Today, we will be learning ANOVA, a generalized form of comparing mean across multiple groups. Agenda today:

Compare t-tests and ANOVA
Differentiate between variance between groups and variance within groups
Learn to calculate ANOVA
Implement ANOVA in Python
- using statsmodels

1. T tests or ANOVA?

ANOVA or Analysis Of Variance provides a statistical test of whether two or more population means are equal, and therefore generalizes the t-test beyond two means.

Suppose we want to compare whether multiple groups differ in some type of measures. For example, we have collected mood data grouped by four types of weather - sunny, raining, overcast, or cloudy, and we want to find out whether there is a difference in mood across different weather. What tests would you use?

A natural reaction would be to conduct multiple t-tests. However, that comes with many drawbacks. First, you would need $\frac{n(n-1)}{2}$ t tests, which come out to 6 tests. Having more tests meaning having higher chance of making type I error. In this case, our original probability of making type I error grew from 5% to 5% x 6 = 30%! By conducting 6 tests and comparing their mean to each other, we are running a huge risk of making false positives. This is known as the multiple comparison problem. How then, can we combat this? -- ANOVA!

Instead of looking at each individual difference, ANOVA examines the ratio of variance between groups, and variance within groups, to find out whether the ratio is big enough to be statistically significant.

T Test statistics

One sample

$t = \frac{x\bar - \mu}{\frac{s}{\sqrt n}}$

Two sample

$$ t = \frac{\bar{x_1} - \bar{x_2}}{\sqrt{s^2 \left( \frac{1}{n_1} + \frac{1}{n_2} \right)}}$$

where $s^2$ is the pooled sample variance,

$$ s^2 = \frac{\sum_{i=1}^{n_1} \left(x_i - \bar{x_1}\right)^2 + \sum_{j=1}^{n_2} \left(x_j - \bar{x_2}\right)^2 }{n_1 + n_2 - 2} $$

We can also say that t test is a special case of ANOVA in that we are comparing the means of only two groups.

ANOVA - the F test

$F = \frac{MS_{bet}}{MS_{within}}$

Just like t and z tests, we calculate a test statistic, then compare it to a critical value associated with a probability distribution. In this case, that is the f-distribution.

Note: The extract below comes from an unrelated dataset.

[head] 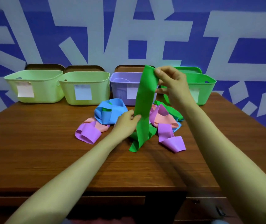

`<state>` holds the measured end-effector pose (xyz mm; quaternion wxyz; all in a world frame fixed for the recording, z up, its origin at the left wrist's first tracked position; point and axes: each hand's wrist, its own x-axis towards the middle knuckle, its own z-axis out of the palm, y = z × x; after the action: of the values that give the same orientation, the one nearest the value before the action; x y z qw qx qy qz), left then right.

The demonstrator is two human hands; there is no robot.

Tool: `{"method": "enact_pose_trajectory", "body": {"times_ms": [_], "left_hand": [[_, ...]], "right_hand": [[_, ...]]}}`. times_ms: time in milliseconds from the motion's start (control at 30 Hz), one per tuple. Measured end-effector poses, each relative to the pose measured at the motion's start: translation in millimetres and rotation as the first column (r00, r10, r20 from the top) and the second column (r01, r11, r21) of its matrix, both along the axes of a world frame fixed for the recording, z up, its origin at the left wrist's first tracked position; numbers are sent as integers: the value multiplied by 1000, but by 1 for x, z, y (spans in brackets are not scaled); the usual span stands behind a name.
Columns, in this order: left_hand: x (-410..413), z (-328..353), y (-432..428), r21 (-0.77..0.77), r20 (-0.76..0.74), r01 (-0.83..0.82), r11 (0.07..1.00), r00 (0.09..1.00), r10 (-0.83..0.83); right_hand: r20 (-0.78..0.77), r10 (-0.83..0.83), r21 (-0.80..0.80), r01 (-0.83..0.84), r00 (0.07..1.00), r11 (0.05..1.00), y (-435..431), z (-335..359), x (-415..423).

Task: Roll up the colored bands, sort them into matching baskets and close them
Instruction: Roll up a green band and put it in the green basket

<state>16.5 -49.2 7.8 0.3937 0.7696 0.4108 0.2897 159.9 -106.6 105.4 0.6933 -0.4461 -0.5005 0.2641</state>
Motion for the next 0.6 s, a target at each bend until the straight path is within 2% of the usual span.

Degrees of freedom of an F-test originate from:

the degrees of freedom from the numerator of the f-stat (DF between)
the degrees of freedom from the denominator of the f-stat (DF within) (more below)

import numpy as np
one = np.random.normal(0,3,100)
two = np.random.normal(1,3,100)

from scipy import stats
stats.f_oneway(one, two)

F_onewayResult(statistic=16.878691082108578, pvalue=5.829850982667509e-05)

# Identical p_values
from scipy.stats import ttest_ind
t = ttest_ind(one, two, equal_var=True)
t

Ttest_indResult(statistic=-4.108368420931669, pvalue=5.8298509826675854e-05)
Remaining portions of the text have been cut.